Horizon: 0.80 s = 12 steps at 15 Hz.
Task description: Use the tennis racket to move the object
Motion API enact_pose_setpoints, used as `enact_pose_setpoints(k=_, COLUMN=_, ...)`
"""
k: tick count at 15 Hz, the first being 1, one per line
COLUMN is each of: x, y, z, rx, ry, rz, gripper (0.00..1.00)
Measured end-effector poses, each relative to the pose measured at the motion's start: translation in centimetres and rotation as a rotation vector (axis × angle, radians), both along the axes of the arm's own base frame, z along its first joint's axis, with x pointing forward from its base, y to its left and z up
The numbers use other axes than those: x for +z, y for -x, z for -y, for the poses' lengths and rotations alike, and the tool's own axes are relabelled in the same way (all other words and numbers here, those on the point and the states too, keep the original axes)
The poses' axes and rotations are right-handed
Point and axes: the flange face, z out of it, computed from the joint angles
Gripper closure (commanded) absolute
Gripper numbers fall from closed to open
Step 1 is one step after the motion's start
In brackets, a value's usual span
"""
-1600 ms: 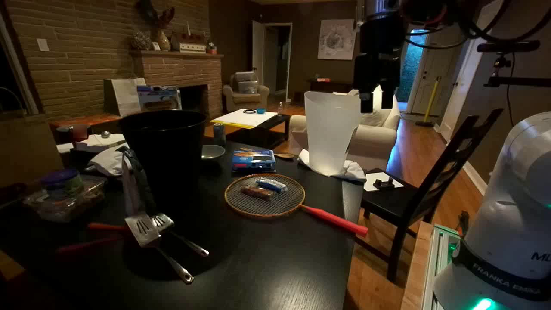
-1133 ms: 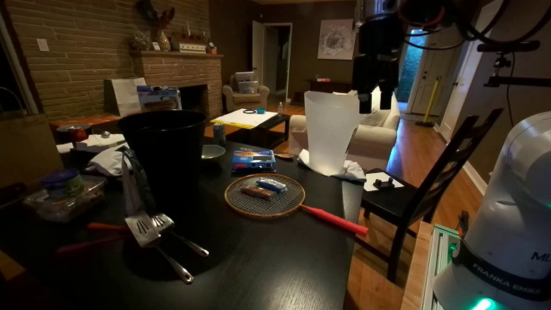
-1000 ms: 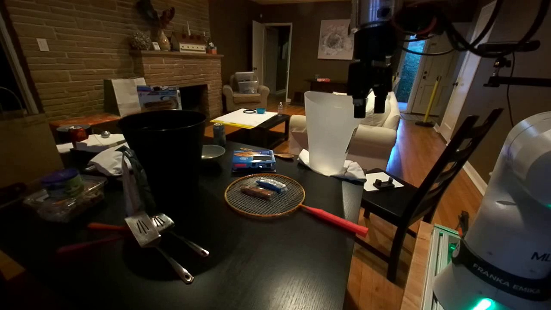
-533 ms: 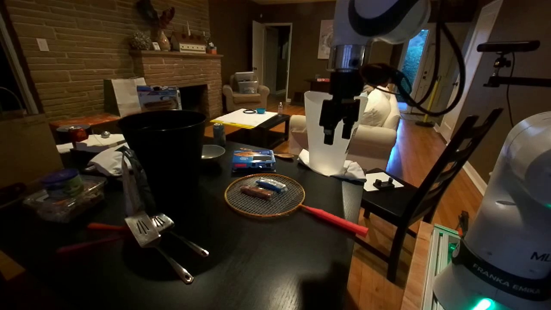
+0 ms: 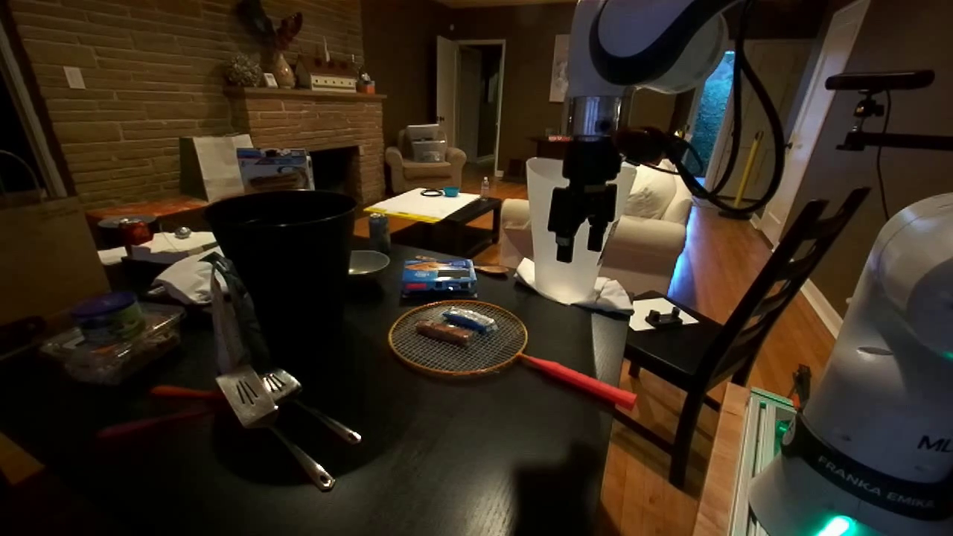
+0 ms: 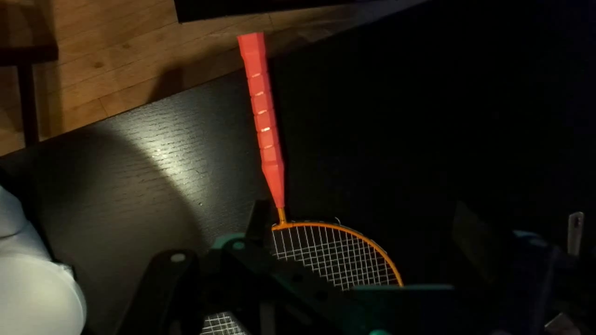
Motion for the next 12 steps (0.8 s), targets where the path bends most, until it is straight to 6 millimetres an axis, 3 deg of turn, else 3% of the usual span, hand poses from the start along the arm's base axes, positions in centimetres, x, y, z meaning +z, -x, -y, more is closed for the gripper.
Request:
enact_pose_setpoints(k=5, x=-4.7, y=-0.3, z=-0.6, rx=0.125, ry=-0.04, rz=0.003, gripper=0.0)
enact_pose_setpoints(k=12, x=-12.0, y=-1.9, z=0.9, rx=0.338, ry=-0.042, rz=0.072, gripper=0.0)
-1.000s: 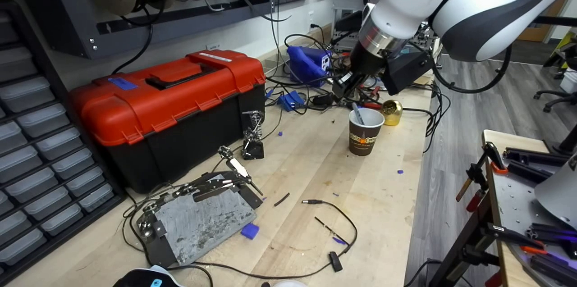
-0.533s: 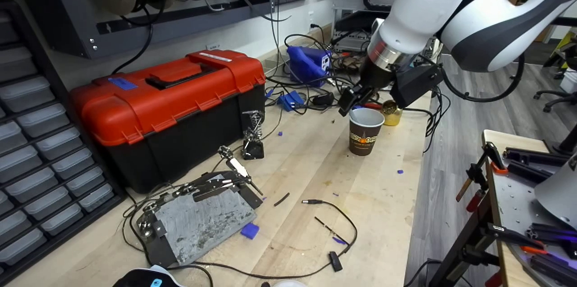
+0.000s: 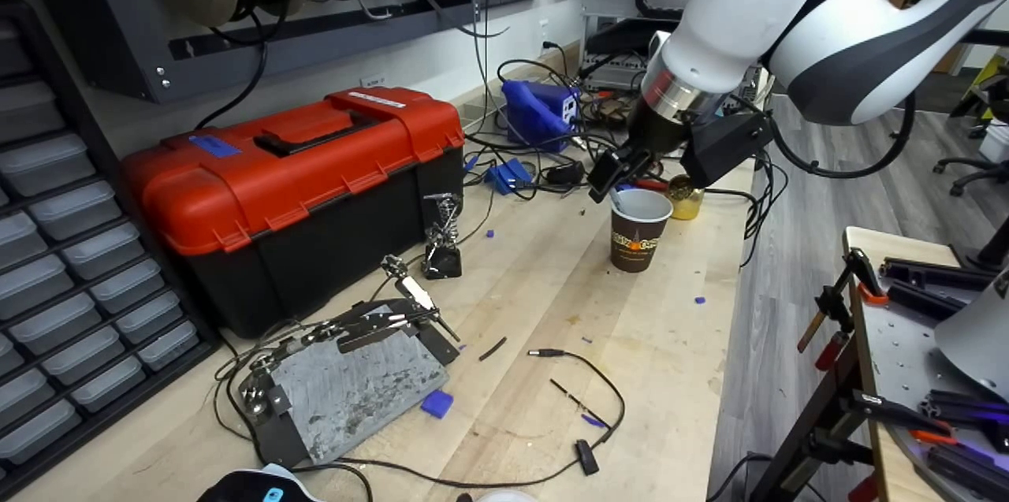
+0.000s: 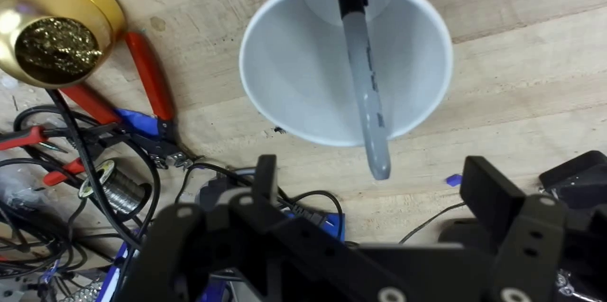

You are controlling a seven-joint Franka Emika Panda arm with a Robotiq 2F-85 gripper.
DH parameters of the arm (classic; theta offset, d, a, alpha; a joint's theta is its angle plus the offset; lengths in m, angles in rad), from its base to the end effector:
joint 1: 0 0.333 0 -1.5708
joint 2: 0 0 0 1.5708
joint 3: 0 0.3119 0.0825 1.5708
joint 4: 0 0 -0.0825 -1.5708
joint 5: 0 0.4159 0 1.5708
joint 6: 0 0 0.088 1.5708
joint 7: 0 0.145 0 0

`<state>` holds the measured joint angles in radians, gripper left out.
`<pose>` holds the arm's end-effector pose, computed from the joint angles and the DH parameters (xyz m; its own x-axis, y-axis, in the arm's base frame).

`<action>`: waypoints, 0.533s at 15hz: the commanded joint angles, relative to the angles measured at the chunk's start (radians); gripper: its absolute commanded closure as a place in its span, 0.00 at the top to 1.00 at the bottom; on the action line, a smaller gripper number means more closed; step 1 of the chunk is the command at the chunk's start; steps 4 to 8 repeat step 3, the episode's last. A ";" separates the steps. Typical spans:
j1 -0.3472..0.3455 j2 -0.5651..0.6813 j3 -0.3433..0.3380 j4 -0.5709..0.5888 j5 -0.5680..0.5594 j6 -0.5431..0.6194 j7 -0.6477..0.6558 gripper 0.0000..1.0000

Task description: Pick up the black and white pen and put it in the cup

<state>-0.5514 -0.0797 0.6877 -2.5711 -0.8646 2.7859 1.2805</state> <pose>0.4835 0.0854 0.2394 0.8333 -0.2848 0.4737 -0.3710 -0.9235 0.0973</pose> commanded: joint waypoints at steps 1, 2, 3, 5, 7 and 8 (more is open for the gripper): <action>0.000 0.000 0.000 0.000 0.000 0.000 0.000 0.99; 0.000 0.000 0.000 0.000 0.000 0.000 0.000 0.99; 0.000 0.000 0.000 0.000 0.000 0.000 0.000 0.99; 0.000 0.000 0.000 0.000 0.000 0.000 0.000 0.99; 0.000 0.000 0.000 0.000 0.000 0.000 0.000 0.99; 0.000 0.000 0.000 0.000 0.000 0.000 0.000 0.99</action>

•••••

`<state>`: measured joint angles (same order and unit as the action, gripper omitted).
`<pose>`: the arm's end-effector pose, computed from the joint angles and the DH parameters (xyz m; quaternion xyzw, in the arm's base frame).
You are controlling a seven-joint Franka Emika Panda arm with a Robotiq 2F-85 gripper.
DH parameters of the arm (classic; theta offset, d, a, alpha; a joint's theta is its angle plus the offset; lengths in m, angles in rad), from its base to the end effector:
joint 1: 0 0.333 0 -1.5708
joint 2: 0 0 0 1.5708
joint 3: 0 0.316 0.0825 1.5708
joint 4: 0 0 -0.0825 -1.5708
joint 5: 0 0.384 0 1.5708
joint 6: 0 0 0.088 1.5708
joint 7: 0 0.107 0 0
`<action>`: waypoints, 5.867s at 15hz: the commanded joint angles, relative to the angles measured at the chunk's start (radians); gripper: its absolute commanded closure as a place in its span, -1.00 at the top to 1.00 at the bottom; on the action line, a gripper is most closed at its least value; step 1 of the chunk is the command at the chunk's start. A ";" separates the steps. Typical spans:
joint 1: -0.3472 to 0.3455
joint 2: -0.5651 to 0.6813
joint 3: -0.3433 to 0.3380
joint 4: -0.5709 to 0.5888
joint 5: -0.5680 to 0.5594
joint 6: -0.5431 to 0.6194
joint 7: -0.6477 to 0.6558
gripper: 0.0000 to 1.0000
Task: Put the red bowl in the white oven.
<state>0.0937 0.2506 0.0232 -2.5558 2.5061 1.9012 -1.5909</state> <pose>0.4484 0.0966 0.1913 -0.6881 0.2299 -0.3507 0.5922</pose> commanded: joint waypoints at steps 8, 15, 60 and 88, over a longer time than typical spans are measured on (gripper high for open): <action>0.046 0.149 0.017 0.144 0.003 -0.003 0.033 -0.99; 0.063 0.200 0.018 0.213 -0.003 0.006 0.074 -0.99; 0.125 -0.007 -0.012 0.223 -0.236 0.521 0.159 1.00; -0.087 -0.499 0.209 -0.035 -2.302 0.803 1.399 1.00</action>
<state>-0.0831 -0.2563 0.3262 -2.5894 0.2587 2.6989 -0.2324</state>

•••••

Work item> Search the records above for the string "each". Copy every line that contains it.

Solved problem>
COLUMN is each of: x, y, z, rx, ry, rz, gripper (0.00..1.00)
Measured end-effector poses, each relative to the pose measured at the motion's start: translation in centimetres and rotation as a rotation vector (axis × angle, radians), both along the axes of the arm's own base frame, z along its first joint's axis, with x pointing forward from its base, y to its left and z up

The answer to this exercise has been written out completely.